Two former moderators to the Church’s General Assembly were key to the day-long debate, which was sparked by the appointment of the openly gay Reverend Scott Rennie to Queen’s Cross Parish Church in Aberdeen four years ago.

A surprise 11th-hour challenge to the Kirk’s own Theological Commission by last year’s moderator, the Very Reverend Albert Bogle, led to the groundbreaking decision. The final vote was 340 to 282.

The current Moderator, the Right Reverend Lorna Hood, said: “This is a massive vote for the peace and unity of the Church.”

And Mr Rennie welcomed the move last night, saying decision would allow congregations to call the minister of their choice: be they lesbian, gay, bisexual or straight.

But traditionalists warned it could cost the Kirk “members, ministers, congregations and money”.

Mr Bogle’s motion at the Kirk’s annual gathering called for a traditionalist stance, but allowing congregations to opt out. It overturned the commission’s revisionist option that would have meant congregations against gay ministers in same-sex relationships would have to opt out.

How it will work is unclear and a new Theological Forum will examine the issue. The process of opting out may involve some form of congregational declaration, one minister suggested.

Such a decision was failure of leadership, according the Reverend David Randall, who said such sitting on the fence would anger many traditionalists who believe Scripture does not sanction homosexuality.

A moratorium on recruitment of gay clergy remains in place until at least next year.

Former moderator the Very Reverend Dr John Cairns introduced a strongly revisionist amendment to allow all gay clergy. He reminded commissioners of Archbishop Desmond Tutu’s previous address to the assembly when he said “all belong to the Church”.

He withdrew his motion after his speech to the assembly at The Mound in Edinburgh.

Mr Bogle described Mr Cairns as a “clever fox” before laying out his motion. He said he felt compelled to lodge his challenge. He said: “I have put myself out on a limb just has John [Cairns] has, and if I am cut off I am cut off.”

Mr Bogle’s motion was accepted by some traditionalists. Seconding the move, the Reverend Alan Hamilton of Killermont Parish in Bearsden, East Dunbartonshire, said: “I do not want to depart from the traditional view of the Church, a view I believe is enshrined in the Bible and the will of God.

“But I believe this is the time for the Church, particularly traditionalists like me, to concede to allow others who disagree space to express that disagreement.”

He described it as an option that “does not require the Church to abandon its traditional position and all that flows from it, not least our position among world churches”.

However, Mr Randall said the issue of gay clergy “has been forced upon us by the revisionists who want us to turn our backs on what common sense tells us”.

“If we go revisionist or try to sit on the fence then we will lose members, ministers, congregations and money. Are we to stand by Scripture or are we to go with the flow of social trends?”

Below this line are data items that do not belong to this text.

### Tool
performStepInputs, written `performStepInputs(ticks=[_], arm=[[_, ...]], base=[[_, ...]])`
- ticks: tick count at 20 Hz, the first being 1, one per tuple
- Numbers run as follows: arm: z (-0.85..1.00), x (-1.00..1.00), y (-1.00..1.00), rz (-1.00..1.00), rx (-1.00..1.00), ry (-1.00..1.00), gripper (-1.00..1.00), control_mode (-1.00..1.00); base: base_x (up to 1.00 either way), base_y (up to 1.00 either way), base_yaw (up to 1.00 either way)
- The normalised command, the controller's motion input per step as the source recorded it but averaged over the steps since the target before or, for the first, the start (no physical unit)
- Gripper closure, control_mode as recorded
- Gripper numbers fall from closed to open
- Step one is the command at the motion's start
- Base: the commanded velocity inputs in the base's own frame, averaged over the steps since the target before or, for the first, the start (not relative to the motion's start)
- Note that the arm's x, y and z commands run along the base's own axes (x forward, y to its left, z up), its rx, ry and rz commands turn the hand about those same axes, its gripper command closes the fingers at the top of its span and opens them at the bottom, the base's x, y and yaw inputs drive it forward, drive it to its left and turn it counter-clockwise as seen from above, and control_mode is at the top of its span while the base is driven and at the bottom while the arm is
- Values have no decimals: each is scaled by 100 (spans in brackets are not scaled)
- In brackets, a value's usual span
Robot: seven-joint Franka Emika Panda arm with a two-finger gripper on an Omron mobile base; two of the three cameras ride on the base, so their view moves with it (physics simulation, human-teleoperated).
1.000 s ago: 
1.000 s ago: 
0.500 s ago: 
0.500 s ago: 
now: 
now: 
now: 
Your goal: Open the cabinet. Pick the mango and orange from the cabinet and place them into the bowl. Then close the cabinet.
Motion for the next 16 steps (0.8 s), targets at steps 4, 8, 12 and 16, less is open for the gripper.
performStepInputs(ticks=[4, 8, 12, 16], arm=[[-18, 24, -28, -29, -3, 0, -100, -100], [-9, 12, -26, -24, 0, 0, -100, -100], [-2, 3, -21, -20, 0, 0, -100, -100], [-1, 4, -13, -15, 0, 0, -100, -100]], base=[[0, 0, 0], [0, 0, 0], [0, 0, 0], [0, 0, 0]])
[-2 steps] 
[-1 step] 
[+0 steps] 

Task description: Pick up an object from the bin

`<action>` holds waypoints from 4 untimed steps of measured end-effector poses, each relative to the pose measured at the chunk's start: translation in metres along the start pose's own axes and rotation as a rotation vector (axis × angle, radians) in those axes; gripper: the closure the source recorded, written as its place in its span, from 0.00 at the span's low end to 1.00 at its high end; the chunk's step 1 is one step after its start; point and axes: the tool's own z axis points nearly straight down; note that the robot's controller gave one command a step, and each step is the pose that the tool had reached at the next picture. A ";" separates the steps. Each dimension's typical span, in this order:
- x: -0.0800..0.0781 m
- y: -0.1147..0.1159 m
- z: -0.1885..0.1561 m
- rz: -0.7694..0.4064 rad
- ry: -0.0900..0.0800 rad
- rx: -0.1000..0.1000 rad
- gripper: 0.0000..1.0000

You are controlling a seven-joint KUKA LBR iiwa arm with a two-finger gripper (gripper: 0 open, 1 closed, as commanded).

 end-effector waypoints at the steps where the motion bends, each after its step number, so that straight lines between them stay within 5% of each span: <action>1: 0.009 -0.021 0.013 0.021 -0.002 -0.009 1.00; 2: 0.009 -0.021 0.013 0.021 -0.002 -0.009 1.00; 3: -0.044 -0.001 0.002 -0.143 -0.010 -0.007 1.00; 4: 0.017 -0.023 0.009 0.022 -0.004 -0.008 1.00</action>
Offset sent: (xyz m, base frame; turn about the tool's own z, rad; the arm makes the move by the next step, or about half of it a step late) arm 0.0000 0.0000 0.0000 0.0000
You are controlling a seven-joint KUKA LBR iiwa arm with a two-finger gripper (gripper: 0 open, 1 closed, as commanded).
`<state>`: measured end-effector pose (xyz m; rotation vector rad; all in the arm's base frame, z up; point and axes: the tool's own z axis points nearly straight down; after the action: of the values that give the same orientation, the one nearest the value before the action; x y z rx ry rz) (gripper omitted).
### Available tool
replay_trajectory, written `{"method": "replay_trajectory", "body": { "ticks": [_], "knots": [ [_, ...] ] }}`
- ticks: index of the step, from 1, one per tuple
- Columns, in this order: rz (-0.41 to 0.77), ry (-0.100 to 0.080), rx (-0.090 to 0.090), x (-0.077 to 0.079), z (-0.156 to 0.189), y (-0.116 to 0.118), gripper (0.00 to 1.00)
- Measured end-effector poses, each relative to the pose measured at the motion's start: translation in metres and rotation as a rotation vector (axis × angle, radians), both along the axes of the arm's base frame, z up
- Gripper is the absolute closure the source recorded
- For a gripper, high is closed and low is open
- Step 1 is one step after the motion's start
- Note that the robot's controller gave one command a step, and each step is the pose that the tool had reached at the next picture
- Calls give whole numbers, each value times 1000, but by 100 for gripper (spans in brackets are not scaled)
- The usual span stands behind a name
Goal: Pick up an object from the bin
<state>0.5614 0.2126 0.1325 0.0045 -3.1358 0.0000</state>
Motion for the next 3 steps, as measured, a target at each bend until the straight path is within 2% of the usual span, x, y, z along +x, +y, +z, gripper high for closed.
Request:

The Reverend John Chalmers, Principal Clerk of the Kirk, said: “This has been a massive vote for the peace and unity of the Church. At the end of a long day we came down to a choice of two motions, both of which were for what we have called from the beginning: the mixed economy.”

Tom French, policy co-ordinator for the lesbian, gay, bisexual and transgender (LGBT) campaign group, Equality Network, said: “We welcome this decision by the Church of Scotland, which is particularly important for the many LGBT people within the Church and their friends and family.

“This is a positive step forward for a more equal society, and speaks to the progressive values of 21st-century Scotland.”

The decision will go back to General Assembly next year for the law to be drafted and fully introduced in 2015.

The appointment of Mr Rennie, who was backed by most of his congregation and by the General Assembly, in 2009 caused two congregations and six ministers to break away.